[[ Available data, beginning ]]

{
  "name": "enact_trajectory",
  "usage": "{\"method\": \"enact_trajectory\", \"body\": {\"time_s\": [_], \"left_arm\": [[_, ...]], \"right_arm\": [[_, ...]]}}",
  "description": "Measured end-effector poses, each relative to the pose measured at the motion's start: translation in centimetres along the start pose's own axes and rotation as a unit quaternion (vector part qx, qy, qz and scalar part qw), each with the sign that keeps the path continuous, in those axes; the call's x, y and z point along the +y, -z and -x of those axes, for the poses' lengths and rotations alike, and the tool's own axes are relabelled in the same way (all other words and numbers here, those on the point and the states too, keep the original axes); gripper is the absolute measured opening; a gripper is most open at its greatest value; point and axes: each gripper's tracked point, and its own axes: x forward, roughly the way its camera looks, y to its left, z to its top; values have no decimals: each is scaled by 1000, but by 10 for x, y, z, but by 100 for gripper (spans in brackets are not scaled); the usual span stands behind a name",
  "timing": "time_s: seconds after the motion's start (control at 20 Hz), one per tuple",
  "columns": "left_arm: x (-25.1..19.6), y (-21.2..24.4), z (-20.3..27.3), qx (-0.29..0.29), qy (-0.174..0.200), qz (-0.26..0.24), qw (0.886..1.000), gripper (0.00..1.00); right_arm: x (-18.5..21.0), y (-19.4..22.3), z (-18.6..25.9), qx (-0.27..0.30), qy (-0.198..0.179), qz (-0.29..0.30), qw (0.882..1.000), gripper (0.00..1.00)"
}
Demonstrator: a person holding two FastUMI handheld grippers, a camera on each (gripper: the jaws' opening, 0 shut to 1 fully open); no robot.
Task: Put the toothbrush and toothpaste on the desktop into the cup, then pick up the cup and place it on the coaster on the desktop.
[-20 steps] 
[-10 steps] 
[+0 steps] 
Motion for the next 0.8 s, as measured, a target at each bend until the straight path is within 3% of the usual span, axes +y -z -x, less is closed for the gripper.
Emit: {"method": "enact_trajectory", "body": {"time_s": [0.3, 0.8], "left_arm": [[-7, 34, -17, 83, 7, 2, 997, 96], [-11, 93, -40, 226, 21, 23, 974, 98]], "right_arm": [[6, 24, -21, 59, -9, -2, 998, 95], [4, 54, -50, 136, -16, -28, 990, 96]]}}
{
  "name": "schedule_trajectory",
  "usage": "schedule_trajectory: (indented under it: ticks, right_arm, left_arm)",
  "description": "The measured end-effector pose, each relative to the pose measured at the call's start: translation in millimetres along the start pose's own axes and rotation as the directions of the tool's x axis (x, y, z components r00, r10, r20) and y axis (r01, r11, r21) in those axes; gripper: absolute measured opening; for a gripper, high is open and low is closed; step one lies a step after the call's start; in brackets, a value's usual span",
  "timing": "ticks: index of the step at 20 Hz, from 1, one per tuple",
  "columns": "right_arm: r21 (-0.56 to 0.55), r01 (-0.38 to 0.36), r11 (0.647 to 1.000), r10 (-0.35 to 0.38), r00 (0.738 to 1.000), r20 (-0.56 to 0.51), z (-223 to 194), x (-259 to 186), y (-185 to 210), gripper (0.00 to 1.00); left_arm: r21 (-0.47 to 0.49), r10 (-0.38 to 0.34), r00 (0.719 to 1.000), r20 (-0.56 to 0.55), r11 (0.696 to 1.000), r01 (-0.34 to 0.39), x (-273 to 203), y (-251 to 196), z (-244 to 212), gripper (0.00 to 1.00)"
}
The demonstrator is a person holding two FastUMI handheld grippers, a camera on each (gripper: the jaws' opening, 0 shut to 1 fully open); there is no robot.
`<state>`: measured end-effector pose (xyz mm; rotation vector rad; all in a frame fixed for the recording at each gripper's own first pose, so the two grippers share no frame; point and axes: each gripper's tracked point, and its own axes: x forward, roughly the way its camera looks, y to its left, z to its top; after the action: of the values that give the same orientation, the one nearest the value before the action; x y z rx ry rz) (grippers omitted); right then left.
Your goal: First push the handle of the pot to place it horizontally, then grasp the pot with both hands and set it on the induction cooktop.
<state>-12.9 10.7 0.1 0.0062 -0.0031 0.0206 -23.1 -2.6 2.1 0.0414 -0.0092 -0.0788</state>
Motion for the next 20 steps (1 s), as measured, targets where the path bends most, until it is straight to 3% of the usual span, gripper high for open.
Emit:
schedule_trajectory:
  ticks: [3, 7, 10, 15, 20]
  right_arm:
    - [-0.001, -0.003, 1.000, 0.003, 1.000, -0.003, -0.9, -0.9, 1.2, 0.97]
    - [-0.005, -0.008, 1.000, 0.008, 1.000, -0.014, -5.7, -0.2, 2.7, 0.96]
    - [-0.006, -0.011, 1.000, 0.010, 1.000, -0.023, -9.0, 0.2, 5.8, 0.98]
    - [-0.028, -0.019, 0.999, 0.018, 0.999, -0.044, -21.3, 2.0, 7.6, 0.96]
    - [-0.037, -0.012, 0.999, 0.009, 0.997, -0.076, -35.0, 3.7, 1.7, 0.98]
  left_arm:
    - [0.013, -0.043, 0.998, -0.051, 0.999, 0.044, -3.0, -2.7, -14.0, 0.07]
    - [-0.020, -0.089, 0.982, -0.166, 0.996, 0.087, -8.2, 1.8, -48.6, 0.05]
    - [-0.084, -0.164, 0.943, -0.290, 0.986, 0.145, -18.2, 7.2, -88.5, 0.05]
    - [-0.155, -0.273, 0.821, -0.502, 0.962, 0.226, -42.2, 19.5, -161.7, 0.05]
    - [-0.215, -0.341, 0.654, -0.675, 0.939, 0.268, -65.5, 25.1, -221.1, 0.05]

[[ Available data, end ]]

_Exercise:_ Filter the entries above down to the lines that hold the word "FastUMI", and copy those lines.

_Solution:_
Demonstrator: a person holding two FastUMI handheld grippers, a camera on each (gripper: the jaws' opening, 0 shut to 1 fully open); no robot.
The demonstrator is a person holding two FastUMI handheld grippers, a camera on each (gripper: the jaws' opening, 0 shut to 1 fully open); there is no robot.

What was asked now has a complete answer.